Utopia, Euthanasia and the Catholic Church

Topics: Pope John Paul II, Utopia, Catholic Church Pages: 6 (2264 words) Published: January 22, 2013
Pretend for a moment you are a sailor, you have been at sea for about two months and you can not wait to get home. Suddenly a terrible storm rolls in on the horizon, you do not panic thinking it will pass. However, it hits your ship with a vengeance, throwing people over board at every turn. Then you fall into a black stupor; when you awake you are on an island. The people graciously take you in and you are shocked to find them incredibly hospitable. The people tell you where you are and begin to explain how their society functions. All the people on this island are dressed almost identically and every single one of them has a purpose and a place in society. The island you have landed on is Thomas More’s ideal fictional society, Utopia. In 1516, Thomas More published Utopia, which is considered to be one of his most influential works. Although, More was not the first person to write about an ideal society he did coin the term Utopia. This term has become an idea and has subsequently been used to create a new genera of literature containing idealistic societies and even a few dystopic societies. Utopia is filled with ideas that in the year 1516 would have been radical. In Utopia everyone, including women, receive an education and continue growing intellectually until they die. The Utopians also support euthanasia if it deemed by the priests and councils to be the last resort. Euthanasia is the action in which a person intentionally, possibly with the help of others such as doctors or nurses ends, their life to be released from pain and suffering. The topic of euthanasia is incredibly controversial in modern society. Even in Thomas More’s time it was considered to be wrong by most societies due to the Catholic Church’s position, which for centuries has been against any idea that threatens the sanctity of life. Thomas More was an incredibly religious man; he became a martyr of the Catholic Church when he would not sign King Henry VIII’s First Succession Act. With this in mind why would More write about euthanasia in his idealic society when he believed so much in the Catholic Church and it’s teachings? The answer could be simply for satirical purposes. This paper will discuss the idea of euthanasia presented in Utopia and how it is problematic with the Catholic Church’s view of life.
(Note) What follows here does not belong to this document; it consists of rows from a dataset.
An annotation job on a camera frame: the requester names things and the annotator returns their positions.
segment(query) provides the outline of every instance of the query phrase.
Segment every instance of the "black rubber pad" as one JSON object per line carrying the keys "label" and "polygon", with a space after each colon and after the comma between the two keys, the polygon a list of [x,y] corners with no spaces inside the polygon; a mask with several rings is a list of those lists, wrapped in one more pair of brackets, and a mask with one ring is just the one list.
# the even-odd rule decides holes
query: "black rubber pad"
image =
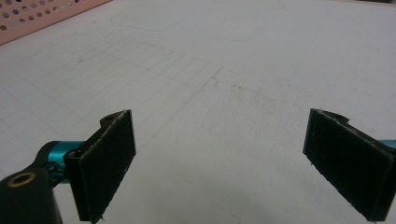
{"label": "black rubber pad", "polygon": [[101,126],[64,156],[80,220],[92,223],[102,217],[135,155],[130,110],[103,118]]}
{"label": "black rubber pad", "polygon": [[347,122],[311,109],[304,154],[367,220],[384,221],[396,191],[395,150]]}

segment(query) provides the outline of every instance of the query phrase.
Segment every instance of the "white table surface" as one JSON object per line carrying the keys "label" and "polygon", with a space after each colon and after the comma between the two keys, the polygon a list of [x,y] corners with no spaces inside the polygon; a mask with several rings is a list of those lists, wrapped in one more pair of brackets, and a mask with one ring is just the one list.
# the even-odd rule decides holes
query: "white table surface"
{"label": "white table surface", "polygon": [[396,138],[395,37],[394,5],[114,0],[0,46],[0,178],[132,109],[138,153],[100,223],[365,223],[304,136],[322,108]]}

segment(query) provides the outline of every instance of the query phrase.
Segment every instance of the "pink plastic basket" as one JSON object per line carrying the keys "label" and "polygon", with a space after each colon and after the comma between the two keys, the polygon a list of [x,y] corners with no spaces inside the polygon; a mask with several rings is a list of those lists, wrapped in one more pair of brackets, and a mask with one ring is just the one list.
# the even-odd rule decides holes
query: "pink plastic basket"
{"label": "pink plastic basket", "polygon": [[0,45],[111,0],[0,0]]}

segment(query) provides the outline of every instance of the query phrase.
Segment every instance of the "screw hole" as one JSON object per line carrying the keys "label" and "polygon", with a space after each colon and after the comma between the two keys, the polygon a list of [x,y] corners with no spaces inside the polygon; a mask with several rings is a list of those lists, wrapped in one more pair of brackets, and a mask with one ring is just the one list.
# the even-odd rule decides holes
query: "screw hole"
{"label": "screw hole", "polygon": [[30,183],[35,179],[35,173],[24,173],[17,175],[8,181],[8,186],[11,188],[17,188],[25,184]]}

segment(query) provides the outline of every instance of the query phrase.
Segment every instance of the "basket hole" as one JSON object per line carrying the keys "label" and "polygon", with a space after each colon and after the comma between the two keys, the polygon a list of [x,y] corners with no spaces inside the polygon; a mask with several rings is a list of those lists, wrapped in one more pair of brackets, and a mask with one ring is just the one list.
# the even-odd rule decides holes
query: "basket hole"
{"label": "basket hole", "polygon": [[3,12],[3,17],[6,18],[6,19],[8,19],[8,18],[9,18],[9,14],[6,13],[6,12]]}

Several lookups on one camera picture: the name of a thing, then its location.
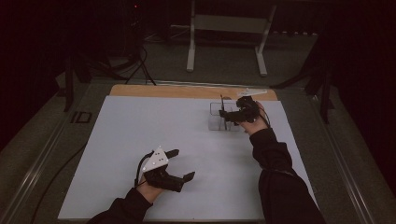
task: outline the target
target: small transparent cube
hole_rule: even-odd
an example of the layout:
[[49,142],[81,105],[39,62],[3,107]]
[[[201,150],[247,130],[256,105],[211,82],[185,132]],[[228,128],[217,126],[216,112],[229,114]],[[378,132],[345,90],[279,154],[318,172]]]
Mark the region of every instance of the small transparent cube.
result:
[[[210,131],[230,131],[238,132],[239,125],[225,121],[219,114],[221,110],[221,103],[211,103],[210,104],[210,115],[209,115],[209,130]],[[224,110],[227,112],[238,111],[239,108],[235,103],[224,103]]]

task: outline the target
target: human hand
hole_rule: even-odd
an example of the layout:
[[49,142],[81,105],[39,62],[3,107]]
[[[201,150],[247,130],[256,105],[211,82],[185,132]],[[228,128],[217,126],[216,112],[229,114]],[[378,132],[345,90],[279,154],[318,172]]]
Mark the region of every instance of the human hand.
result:
[[154,203],[155,199],[157,199],[157,197],[164,191],[164,189],[155,188],[149,185],[144,175],[140,178],[139,185],[136,189],[149,203]]
[[244,129],[245,132],[248,133],[248,135],[253,135],[254,133],[258,132],[259,130],[262,129],[267,129],[268,125],[265,123],[265,121],[262,118],[265,118],[265,110],[262,104],[256,101],[256,104],[260,108],[260,114],[261,116],[256,118],[256,120],[253,123],[249,123],[247,121],[245,122],[240,122],[239,125],[241,125]]

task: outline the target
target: wrist
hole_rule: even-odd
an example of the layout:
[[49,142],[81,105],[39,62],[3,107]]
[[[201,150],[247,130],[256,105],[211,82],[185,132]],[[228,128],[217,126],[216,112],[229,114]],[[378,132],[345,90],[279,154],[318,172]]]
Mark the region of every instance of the wrist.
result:
[[157,189],[144,182],[136,187],[136,190],[149,202],[154,203],[157,197],[163,192],[163,189]]

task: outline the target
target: table
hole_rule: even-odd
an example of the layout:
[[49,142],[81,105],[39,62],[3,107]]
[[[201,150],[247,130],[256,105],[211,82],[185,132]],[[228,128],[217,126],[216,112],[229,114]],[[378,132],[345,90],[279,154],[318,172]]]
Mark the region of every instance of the table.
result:
[[195,0],[191,0],[190,48],[187,60],[187,71],[192,72],[194,69],[195,30],[244,32],[262,35],[262,41],[260,45],[255,48],[255,52],[260,76],[266,77],[267,69],[265,67],[264,58],[262,57],[262,50],[264,49],[275,11],[276,6],[272,6],[271,12],[266,19],[203,15],[195,13]]
[[[238,98],[236,93],[243,90],[183,86],[113,87],[92,130],[59,218],[86,219],[107,209],[114,198],[123,197],[133,185],[141,157],[161,142],[165,150],[180,149],[179,156],[170,161],[169,174],[182,176],[196,171],[196,175],[183,187],[180,195],[171,191],[162,194],[156,206],[148,210],[146,220],[263,219],[257,191],[261,168],[251,157],[246,134],[209,131],[207,123],[195,119],[205,118],[208,113],[202,108],[215,99],[219,101],[220,94],[234,100]],[[266,106],[278,140],[287,142],[293,168],[313,196],[286,114],[275,93],[267,90],[254,99]],[[174,116],[182,122],[175,122]]]

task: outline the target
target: table leg
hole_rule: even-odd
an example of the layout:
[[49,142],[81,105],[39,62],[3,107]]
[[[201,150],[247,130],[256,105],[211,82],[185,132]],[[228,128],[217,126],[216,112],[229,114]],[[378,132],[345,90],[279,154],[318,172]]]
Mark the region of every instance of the table leg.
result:
[[187,59],[187,71],[194,70],[195,61],[195,0],[191,0],[191,25],[190,25],[190,48]]
[[275,11],[276,11],[276,6],[272,6],[270,15],[268,15],[268,19],[267,19],[268,22],[265,26],[264,32],[262,33],[262,42],[258,47],[256,47],[257,63],[259,65],[260,76],[262,77],[266,77],[268,75],[267,68],[265,67],[264,58],[262,57],[262,50],[264,49],[265,42],[267,41],[268,34],[270,33],[271,23],[275,15]]
Thomas More introduces the Utopians as a people who live for pleasure. However, their ideas of pleasure are quite different than that of a modern American. The Utopians have pleasure of the mind and the body. The pleasure of the mind is their individual intellectual pursuits. On the other hand, the pleasures of body are divided in to two parts. The first are the sensory perceptions such as food and drink. The second pleasure of the body is health. Utopians view health as “the calm and harmonious state of the body… when undisturbed by any disorder”. The Utopians believe much like many people today, that pain is the opposite of pleasure. In their mindset pain is correlated with disease which is the opposite of health therefore health and pleasure are aligned.
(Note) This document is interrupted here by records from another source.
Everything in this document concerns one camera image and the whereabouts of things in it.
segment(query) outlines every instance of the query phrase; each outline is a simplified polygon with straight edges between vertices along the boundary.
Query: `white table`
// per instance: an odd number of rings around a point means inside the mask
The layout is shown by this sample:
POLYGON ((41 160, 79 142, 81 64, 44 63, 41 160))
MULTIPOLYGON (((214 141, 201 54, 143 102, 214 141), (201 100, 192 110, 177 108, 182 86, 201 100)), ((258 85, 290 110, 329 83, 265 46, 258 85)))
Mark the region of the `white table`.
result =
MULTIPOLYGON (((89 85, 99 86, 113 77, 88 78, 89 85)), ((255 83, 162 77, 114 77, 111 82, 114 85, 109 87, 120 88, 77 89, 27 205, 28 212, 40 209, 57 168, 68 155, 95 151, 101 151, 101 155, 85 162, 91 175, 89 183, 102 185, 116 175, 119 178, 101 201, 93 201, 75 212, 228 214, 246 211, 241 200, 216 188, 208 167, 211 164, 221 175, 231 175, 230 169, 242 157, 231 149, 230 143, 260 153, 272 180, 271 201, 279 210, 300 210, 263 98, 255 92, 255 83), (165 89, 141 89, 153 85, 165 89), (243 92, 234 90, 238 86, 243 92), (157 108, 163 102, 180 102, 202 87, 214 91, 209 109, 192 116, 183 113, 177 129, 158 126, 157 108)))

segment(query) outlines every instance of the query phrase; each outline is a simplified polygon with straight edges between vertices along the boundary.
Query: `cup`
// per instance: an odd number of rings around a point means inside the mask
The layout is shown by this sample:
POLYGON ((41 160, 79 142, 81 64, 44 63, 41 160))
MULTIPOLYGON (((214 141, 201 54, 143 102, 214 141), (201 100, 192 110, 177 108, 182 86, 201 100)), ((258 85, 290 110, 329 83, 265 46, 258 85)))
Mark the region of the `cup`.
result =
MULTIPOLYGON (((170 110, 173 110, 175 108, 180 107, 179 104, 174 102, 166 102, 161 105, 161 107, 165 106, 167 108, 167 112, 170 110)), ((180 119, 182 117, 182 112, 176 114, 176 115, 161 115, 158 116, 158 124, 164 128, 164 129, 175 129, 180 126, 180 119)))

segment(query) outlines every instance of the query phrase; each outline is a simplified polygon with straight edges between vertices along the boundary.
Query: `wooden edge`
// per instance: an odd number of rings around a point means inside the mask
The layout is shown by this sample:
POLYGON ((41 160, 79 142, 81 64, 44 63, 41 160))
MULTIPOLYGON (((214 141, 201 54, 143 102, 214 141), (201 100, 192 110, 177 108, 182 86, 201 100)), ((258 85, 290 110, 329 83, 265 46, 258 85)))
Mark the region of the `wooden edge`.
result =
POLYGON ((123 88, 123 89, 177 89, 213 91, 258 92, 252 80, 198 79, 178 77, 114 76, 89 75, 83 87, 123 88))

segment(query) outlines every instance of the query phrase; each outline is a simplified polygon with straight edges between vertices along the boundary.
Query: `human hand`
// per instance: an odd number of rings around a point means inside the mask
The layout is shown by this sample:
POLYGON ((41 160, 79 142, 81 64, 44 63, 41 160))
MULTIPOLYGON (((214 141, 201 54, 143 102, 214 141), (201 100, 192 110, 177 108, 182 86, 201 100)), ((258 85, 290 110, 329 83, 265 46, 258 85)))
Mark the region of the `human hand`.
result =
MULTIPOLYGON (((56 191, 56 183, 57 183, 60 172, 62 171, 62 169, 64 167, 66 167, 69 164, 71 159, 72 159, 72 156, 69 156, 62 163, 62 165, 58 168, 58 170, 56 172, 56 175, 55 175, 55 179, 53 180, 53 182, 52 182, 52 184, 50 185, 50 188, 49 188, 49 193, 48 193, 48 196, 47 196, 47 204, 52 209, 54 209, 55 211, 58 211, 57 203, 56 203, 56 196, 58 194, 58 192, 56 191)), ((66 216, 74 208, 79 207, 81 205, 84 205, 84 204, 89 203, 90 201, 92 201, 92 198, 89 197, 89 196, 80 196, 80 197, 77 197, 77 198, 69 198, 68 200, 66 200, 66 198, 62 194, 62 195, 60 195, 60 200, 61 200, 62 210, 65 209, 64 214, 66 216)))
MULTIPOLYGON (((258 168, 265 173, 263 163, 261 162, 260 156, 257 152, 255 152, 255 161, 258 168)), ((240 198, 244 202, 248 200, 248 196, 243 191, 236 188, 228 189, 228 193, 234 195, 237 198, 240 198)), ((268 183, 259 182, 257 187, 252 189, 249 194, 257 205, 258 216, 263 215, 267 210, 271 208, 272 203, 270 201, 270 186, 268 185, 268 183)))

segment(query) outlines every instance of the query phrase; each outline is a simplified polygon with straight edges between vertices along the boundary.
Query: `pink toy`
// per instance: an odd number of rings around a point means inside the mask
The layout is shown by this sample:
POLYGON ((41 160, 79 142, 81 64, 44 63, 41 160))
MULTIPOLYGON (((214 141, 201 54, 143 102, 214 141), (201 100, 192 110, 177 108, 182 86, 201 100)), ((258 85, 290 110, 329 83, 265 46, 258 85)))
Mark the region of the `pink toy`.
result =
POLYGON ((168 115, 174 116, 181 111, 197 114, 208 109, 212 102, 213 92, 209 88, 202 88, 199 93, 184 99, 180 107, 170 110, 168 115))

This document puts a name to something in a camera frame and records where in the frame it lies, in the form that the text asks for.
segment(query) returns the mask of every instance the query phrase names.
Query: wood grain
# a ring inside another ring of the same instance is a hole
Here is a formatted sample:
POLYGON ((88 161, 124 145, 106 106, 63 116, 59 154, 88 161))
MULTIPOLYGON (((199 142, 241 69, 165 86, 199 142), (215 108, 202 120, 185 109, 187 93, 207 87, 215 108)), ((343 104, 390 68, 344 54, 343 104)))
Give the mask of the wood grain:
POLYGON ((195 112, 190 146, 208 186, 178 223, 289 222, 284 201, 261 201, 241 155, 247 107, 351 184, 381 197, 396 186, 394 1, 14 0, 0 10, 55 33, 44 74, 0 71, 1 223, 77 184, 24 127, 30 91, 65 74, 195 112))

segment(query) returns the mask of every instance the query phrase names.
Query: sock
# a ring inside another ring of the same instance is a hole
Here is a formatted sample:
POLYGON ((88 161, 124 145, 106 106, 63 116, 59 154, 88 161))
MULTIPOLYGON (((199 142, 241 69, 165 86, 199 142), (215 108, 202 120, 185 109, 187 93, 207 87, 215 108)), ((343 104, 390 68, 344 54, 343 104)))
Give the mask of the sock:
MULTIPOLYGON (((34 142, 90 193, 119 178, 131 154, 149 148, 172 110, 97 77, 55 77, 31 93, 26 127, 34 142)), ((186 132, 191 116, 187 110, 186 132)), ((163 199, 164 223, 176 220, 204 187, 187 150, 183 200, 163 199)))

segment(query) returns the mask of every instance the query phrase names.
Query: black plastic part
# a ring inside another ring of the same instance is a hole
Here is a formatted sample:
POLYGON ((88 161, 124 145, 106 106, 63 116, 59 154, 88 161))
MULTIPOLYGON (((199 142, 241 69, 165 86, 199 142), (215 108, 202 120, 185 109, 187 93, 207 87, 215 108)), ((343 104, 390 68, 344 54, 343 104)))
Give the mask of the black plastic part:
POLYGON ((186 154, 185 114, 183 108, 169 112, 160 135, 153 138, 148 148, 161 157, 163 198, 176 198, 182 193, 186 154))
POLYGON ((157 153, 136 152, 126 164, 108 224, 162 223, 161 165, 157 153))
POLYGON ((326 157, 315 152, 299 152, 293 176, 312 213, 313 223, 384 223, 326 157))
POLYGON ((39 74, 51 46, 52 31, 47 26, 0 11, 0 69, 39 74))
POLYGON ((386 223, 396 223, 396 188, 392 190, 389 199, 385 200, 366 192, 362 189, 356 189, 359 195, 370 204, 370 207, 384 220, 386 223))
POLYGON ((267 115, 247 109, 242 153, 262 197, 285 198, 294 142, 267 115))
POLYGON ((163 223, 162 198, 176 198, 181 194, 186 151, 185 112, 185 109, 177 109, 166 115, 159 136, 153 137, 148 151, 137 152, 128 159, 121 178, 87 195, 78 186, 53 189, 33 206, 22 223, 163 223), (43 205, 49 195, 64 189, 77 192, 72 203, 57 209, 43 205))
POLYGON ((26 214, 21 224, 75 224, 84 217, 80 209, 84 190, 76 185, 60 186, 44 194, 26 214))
The Utopians maintain health and pleasure to remain an active participant in society, which is their most important duty. Every single Utopian not only has a trade but also knows how to farm for they are all required to spend some part of their lives farming. They only work six hours of the day the rest of their time is devoted to their own intellectual endeavors. The Utopians function as a collective group even though they do not all have the same ideas. The majority of the Utopians agree on a religion in which there is one Supreme Being who is their parent, however, those that do not quite agree with the masses still have something in common with them; all Utopians believe that there is only one higher power whatever it may be. More introduces the idea of religious tolerance and freedom into his fictional society. He also describes, “how eagerly...
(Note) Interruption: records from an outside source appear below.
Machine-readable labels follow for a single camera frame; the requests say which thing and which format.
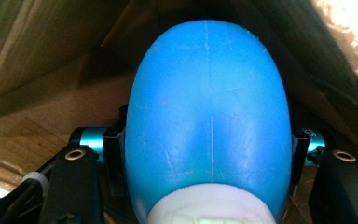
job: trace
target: white base
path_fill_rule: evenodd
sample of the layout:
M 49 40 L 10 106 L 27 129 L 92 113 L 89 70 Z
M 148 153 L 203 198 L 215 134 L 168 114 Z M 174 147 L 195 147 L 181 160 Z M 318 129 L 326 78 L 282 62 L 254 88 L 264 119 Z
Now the white base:
M 275 223 L 267 206 L 243 189 L 223 184 L 199 184 L 179 189 L 150 211 L 148 224 Z

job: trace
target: blue ball
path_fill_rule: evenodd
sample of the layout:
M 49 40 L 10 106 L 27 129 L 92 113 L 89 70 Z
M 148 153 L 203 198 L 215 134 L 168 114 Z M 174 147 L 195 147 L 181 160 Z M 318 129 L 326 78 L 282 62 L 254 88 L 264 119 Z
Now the blue ball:
M 126 173 L 143 223 L 165 195 L 200 183 L 245 189 L 278 219 L 291 169 L 279 72 L 246 29 L 222 21 L 174 26 L 150 47 L 133 83 Z

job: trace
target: screw hole
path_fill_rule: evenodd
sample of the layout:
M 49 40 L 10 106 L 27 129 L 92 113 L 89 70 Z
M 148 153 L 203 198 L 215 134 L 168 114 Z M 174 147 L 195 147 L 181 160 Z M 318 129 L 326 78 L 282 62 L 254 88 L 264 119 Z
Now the screw hole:
M 352 156 L 352 154 L 341 150 L 334 150 L 333 155 L 342 161 L 347 161 L 347 162 L 356 161 L 356 157 Z
M 85 154 L 86 152 L 83 149 L 75 149 L 66 153 L 65 158 L 68 161 L 75 161 L 82 158 Z

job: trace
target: white cable
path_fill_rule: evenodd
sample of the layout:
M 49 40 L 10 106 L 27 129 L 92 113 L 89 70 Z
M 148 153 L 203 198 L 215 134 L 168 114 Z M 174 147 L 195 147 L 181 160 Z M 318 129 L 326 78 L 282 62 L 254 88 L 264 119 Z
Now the white cable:
M 40 183 L 43 197 L 48 194 L 48 179 L 44 175 L 40 174 L 39 172 L 31 172 L 22 178 L 22 182 L 26 179 L 33 179 Z

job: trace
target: cardboard
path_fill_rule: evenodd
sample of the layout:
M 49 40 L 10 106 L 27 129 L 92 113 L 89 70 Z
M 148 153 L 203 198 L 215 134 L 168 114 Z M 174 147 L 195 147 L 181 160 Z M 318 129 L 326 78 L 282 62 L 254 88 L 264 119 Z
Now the cardboard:
M 0 1 L 0 95 L 98 47 L 126 1 Z

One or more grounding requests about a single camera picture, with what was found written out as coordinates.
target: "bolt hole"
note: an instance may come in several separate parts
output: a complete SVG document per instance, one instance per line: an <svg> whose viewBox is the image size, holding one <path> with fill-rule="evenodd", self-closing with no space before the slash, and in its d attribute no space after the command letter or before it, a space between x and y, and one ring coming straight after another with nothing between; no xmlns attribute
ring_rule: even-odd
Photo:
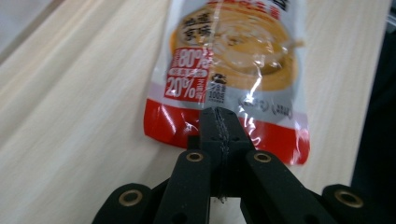
<svg viewBox="0 0 396 224"><path fill-rule="evenodd" d="M269 162L269 161L271 160L271 157L268 156L268 155L265 154L265 153L256 153L256 154L254 155L254 159L255 159L256 161L260 161L260 162Z"/></svg>
<svg viewBox="0 0 396 224"><path fill-rule="evenodd" d="M123 192L119 197L119 203L123 206L129 207L140 203L143 199L143 194L140 190L131 189Z"/></svg>
<svg viewBox="0 0 396 224"><path fill-rule="evenodd" d="M184 213L177 213L172 216L172 224L184 224L187 223L187 217Z"/></svg>
<svg viewBox="0 0 396 224"><path fill-rule="evenodd" d="M339 189L334 193L334 196L340 203L343 203L349 207L363 207L363 200L349 191Z"/></svg>
<svg viewBox="0 0 396 224"><path fill-rule="evenodd" d="M201 153L192 152L187 155L188 161L201 161L204 158L204 155Z"/></svg>
<svg viewBox="0 0 396 224"><path fill-rule="evenodd" d="M304 221L306 224L319 224L320 223L318 218L313 215L306 215L304 217Z"/></svg>

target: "package illustration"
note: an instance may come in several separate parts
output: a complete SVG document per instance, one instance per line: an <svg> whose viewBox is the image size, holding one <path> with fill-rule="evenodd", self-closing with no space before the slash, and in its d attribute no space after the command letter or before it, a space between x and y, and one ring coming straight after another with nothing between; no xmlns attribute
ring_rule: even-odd
<svg viewBox="0 0 396 224"><path fill-rule="evenodd" d="M303 0L173 0L155 64L145 134L177 147L199 111L232 110L257 149L288 164L309 154Z"/></svg>

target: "light wood surface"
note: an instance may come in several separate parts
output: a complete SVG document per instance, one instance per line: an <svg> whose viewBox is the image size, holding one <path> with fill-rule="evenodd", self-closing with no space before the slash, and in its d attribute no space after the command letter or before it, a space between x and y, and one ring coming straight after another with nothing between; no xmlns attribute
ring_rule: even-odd
<svg viewBox="0 0 396 224"><path fill-rule="evenodd" d="M0 0L0 63L64 0Z"/></svg>
<svg viewBox="0 0 396 224"><path fill-rule="evenodd" d="M67 0L0 65L0 223L91 223L117 187L171 174L182 150L142 130L168 3ZM315 192L349 184L388 10L307 1L311 154L291 170ZM238 200L211 210L244 223Z"/></svg>

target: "wooden table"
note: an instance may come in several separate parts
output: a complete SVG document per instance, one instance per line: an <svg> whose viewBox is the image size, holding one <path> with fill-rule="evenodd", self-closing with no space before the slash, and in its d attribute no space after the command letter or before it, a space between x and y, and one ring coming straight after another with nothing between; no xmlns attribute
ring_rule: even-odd
<svg viewBox="0 0 396 224"><path fill-rule="evenodd" d="M306 165L349 184L389 0L307 1ZM0 66L0 223L90 223L108 195L167 178L179 148L143 134L169 1L67 0ZM211 223L244 223L238 200Z"/></svg>

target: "plastic food pouch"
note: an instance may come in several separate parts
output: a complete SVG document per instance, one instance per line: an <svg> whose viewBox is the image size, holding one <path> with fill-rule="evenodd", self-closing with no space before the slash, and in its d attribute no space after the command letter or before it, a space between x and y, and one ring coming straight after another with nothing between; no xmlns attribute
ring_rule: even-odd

Cited: Philadelphia: Wolter Kluwer Health/ Lippincott Williams &Wilkins, 2009.
Green, Paul D. “Suicide, Martyrdom and Thomas More,” Studies in the Renaissance
19, (1972): 135-55.
John Paul II, Apostolic Letter, Evangelium Vitae. Vatican City, Rome, Italy, 1995.
More, Thomas. Utopia. New York: W.W. Norton & Company, Inc., 2011.
Sacred Congregation for the Doctrine of the Faith, Declaration of Euthanasia (5 May
1980): AAS 72 (1980).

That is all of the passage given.